INSTRUCTIONS TO FOLLOW: Copy, from the data below, each line that has the word "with".

INFORMATION SUPPLIED:
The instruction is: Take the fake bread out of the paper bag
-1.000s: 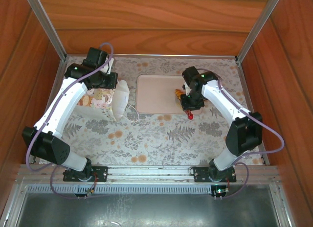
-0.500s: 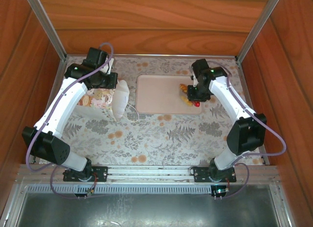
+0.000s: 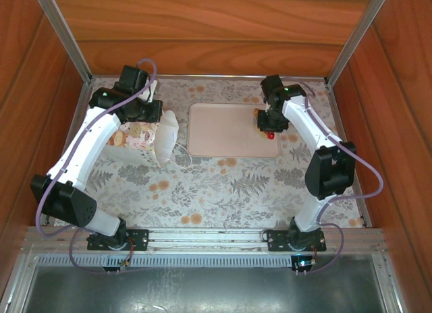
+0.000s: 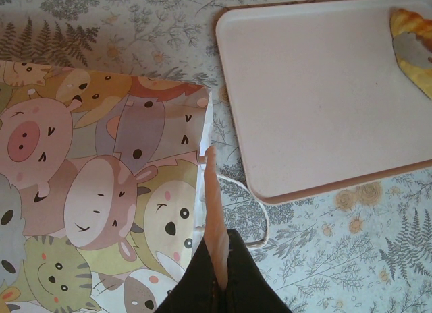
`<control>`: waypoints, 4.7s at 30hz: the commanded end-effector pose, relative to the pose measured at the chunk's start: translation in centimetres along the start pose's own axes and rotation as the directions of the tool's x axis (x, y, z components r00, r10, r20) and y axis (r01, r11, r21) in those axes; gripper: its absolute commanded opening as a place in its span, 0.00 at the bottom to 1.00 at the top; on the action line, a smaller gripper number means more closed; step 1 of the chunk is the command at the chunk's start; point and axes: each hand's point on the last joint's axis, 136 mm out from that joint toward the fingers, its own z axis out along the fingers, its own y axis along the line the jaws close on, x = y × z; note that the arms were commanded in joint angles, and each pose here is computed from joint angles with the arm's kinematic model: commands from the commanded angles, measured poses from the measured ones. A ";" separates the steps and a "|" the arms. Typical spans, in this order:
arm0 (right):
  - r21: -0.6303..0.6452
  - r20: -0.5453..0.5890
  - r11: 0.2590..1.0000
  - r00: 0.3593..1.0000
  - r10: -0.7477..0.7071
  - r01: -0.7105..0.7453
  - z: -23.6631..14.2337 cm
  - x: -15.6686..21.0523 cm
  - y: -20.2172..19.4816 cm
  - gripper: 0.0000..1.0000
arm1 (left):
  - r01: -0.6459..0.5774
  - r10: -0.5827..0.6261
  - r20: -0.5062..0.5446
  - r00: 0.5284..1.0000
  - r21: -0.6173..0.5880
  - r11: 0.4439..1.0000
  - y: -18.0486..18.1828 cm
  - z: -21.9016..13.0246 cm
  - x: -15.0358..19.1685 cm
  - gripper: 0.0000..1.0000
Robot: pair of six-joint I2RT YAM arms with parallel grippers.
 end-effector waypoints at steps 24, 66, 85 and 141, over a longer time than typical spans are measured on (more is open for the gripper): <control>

FINAL ANSWER:
`<control>`: waypoints, 4.7s at 30hz: the commanded end-effector pose, relative to the pose measured at the chunk's start: translation in centimetres along the start pose's own axes and rotation as the directions of the tool's x axis (x, y, z components r00, r10, r20) and y axis (r01, r11, r21) in those axes; gripper: its absolute commanded opening as a place in its span, 0.00 at the bottom to 1.00 at the top; on the action line, a smaller gripper number means more closed; step 1 of the chunk is the command at the chunk's start; point and axes: each hand's point on the last joint's axis, 136 mm out from that joint toward the fingers, its own z axis out along the fingers, its own y axis along the line the jaws close on, x = y × z; note that the arms were commanded in joint angles, and each pose here is computed from joint angles with the arm's kinematic model: commands from the commanded angles, measured poses from the measured ones. A ";" separates the steps and a "|" the arms. Typical spans, in this order:
Robot: pair of six-joint I2RT YAM arms with parallel grippers.

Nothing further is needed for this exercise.